Our Florida waterways are SATURATED with hydrilla weed !!!
LOL I was wondering about the cutting power - or lack of - with the 3 blade.

I just saw on one of the older archive posts that the *weedless wedge II* is best.


----------



## TNtroller (Mar 21, 2015)

I read somewhere that different props have slightly different pitch on the blades, and some people will experiment with 'em to find a suitable prop/speed/performance for their needs. I doubt it would make a significant difference in power consumption, it would probably put the additional strain/stress on the shear pin, and if you had any wobble in the prop, it would only make that worse, causing repairs sooner rather than later.


----------



## Riverdog (Mar 21, 2015)

My Motor guide originally came with a 3-Blade Machete. Was worthless in hydrilla. I replaced it with a 2-blade Safari Weedless Propeller. A tad slower, but cuts though the hydrilla. 

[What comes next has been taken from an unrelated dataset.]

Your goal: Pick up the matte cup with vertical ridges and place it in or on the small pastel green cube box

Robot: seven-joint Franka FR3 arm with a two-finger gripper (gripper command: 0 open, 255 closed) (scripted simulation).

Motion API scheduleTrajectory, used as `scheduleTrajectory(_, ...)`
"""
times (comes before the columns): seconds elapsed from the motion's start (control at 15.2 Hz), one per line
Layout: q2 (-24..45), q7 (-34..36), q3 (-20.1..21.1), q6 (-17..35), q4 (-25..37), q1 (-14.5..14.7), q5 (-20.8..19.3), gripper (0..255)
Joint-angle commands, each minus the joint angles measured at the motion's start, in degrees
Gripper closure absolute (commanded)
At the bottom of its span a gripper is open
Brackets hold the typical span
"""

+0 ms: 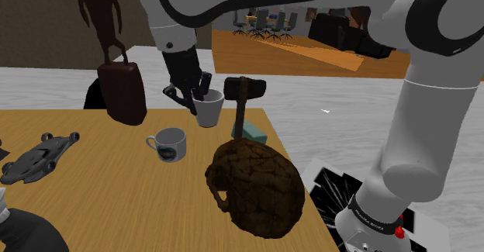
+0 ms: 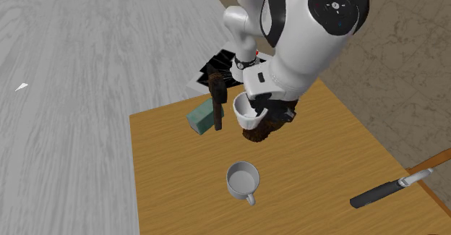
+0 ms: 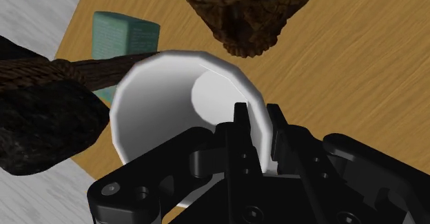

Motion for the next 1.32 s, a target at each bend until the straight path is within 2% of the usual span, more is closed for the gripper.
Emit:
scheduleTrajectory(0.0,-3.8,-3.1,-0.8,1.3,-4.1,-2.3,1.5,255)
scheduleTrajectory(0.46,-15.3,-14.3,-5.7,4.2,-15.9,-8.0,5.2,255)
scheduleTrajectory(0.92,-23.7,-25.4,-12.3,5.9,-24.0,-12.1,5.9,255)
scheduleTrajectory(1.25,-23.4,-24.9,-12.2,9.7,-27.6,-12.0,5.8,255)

I use a blade sharpener like this to keep it sharp. .


----------



## Riverdog (Mar 21, 2015)

This is the stuff I have to deal with.  

[youtube]Had8Kru3iIU[/youtube]


----------



## Johnny (Mar 21, 2015)

MAN that's some wicked stuff !!
Florida has been experimenting with many different herbicides to try to
at least "control" the hydrilla and torpedo grass.
Sure would be nice if all the affected states could get it under control.
But, on one positive side, it does provide habitat for our fish.
It is just horrible in the other 99%.

Thanks for sharing !!!


----------



## RiverBottomOutdoors (Mar 22, 2015)

Nothing goes far in hydrilla. I've heard a 3-blade performs better running shallow than a 2 blade, but I don't know if that's a fact.


----------



## Riverdog (Mar 22, 2015)

RiverBottomOutdoors said:


> Nothing goes far in hydrilla. I've heard a 3-blade performs better running shallow than a 2 blade, but I don't know if that's a fact.

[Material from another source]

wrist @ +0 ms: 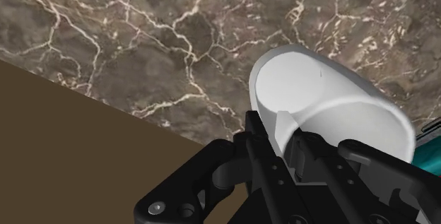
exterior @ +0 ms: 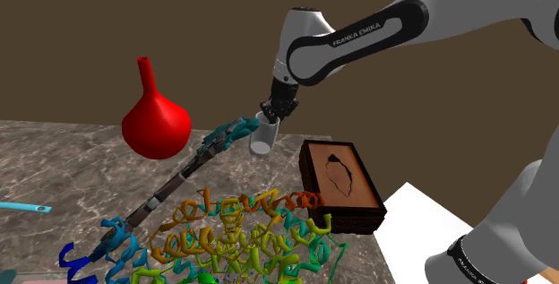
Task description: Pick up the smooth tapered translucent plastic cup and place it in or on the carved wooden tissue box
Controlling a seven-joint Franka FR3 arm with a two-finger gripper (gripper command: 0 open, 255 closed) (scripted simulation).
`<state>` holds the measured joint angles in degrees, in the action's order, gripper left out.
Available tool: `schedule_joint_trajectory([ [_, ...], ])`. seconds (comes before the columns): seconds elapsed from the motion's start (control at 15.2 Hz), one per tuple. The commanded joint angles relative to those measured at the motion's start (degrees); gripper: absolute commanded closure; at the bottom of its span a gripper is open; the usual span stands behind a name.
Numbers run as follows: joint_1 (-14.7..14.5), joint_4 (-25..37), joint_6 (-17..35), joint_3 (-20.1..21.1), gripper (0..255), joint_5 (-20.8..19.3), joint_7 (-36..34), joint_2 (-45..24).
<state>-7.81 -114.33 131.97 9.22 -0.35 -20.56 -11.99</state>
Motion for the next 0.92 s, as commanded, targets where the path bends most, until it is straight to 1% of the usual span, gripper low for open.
schedule_joint_trajectory([
  [0.0,0.0,0.5,-1.0,0.0,255,0.1,0.1,0.5],
  [0.86,0.2,5.9,-10.2,0.1,255,0.8,0.4,4.4],
])
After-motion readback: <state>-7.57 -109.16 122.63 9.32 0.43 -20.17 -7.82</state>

I'm only speaking of my experience. The Safari Weedless prop does an excellent job with the hydrilla and I can lift and surface drive it. The original 3 blade Machete would cavitate if it got too close to the surface.
The safari has longer and sharper blades that do tend to hit bottom rocks more often. That's when I use the sharpener above.


----------



## RiverBottomOutdoors (Mar 23, 2015)

Riverdog said:


> RiverBottomOutdoors said:
> 
> 
> > Nothing goes far in hydrilla. I've heard a 3-blade performs better running shallow than a 2 blade, but I don't know if that's a fact.
> ...




You should come see the mats of hydrilla on my local lake. 100 acre flats of green carpet! Thicker than hair on a dogs back! My 75# will chop through it until it builds up on the shaft and head and stalls the motor.


----------



## ccm (Mar 24, 2015)

The 3 blade machete is ok. I only use it in grass though, the rest of the time I use the 2 blade power prop. The best prop for the grass in my opinion was the 4 blade ninja prop but that was discontinued long ago. I found this interesting on what the late Doug Hannon ( aka the bass professor ) had to say on weedless props. https://www.youtube.com/watch?v=TllQxkWuzdI


----------



## Riverdog (Mar 24, 2015)

RiverBottomOutdoors said:


> Riverdog said:
> 
> 
> > RiverBottomOutdoors said:
> ...



"builds up on the shaft and head and stalls the motor"

I also had that problem. Had to reverse and forward a few times to clear the shaft. Damn hydrilla. :evil:


----------